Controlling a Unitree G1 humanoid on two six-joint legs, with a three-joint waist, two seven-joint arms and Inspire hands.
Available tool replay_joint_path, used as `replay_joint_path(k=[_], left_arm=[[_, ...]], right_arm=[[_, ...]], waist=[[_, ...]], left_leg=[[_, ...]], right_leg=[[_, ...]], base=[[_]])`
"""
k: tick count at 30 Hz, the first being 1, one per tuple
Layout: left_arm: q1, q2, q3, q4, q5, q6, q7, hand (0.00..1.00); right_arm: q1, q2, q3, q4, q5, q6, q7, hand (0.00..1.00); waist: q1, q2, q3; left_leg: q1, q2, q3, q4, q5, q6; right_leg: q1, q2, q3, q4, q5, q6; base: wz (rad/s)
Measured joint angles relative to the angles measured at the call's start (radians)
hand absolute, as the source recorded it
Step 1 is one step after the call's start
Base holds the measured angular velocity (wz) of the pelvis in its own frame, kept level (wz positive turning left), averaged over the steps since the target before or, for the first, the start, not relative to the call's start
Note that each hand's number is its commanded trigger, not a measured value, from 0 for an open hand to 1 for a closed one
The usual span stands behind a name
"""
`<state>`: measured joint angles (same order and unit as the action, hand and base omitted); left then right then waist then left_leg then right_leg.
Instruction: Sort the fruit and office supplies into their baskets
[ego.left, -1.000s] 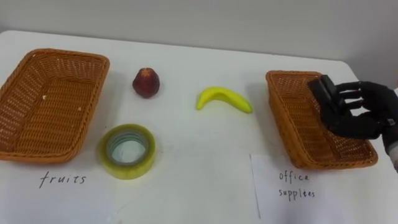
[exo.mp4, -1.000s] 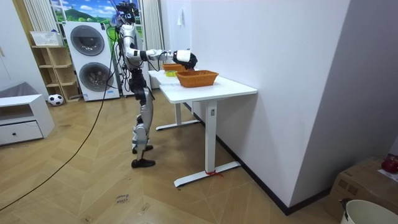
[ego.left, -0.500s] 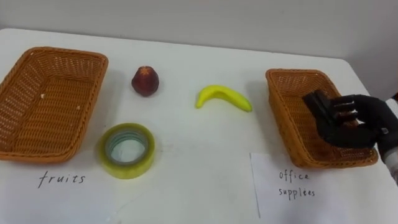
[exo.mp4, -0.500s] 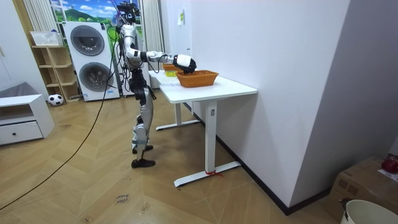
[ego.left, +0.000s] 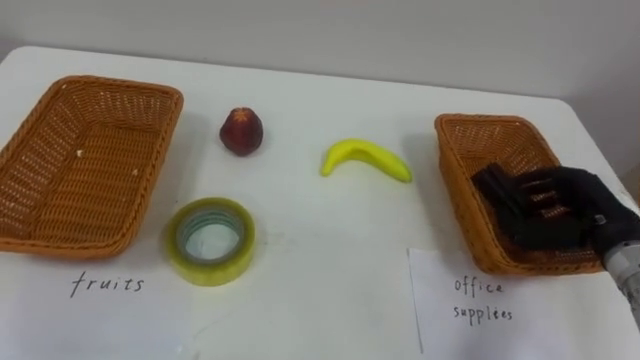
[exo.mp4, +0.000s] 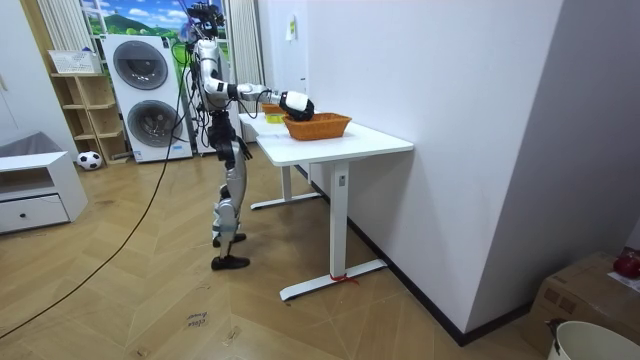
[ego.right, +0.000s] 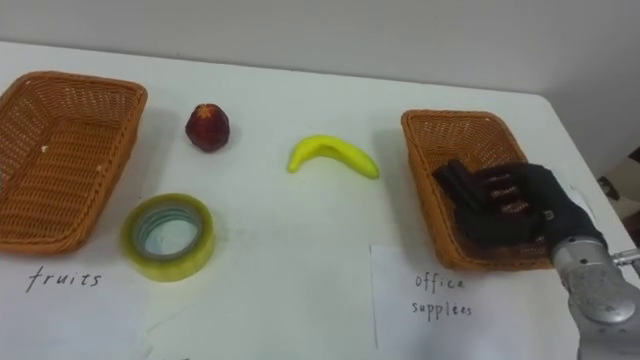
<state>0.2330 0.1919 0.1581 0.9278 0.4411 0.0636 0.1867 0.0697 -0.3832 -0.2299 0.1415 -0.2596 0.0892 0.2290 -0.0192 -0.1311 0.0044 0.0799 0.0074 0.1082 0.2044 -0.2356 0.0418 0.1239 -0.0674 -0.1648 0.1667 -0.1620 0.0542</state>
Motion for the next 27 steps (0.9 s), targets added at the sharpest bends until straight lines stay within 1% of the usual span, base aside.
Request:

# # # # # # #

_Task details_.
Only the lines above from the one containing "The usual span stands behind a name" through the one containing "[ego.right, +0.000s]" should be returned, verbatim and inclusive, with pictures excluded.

_Response box_.
The usual span stands behind a name
"""
`<state>`: measured joint angles (same order and unit as the action, hand and base omitted); left then right then waist then left_leg then right_leg.
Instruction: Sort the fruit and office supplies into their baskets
[ego.left, -1.000s] 
[exo.mp4, -1.000s] 
[ego.left, -0.500s] 
[exo.mp4, -0.500s] 
[ego.left, +0.000s] 
[exo.mp4, +0.000s] 
[ego.right, +0.000s] 

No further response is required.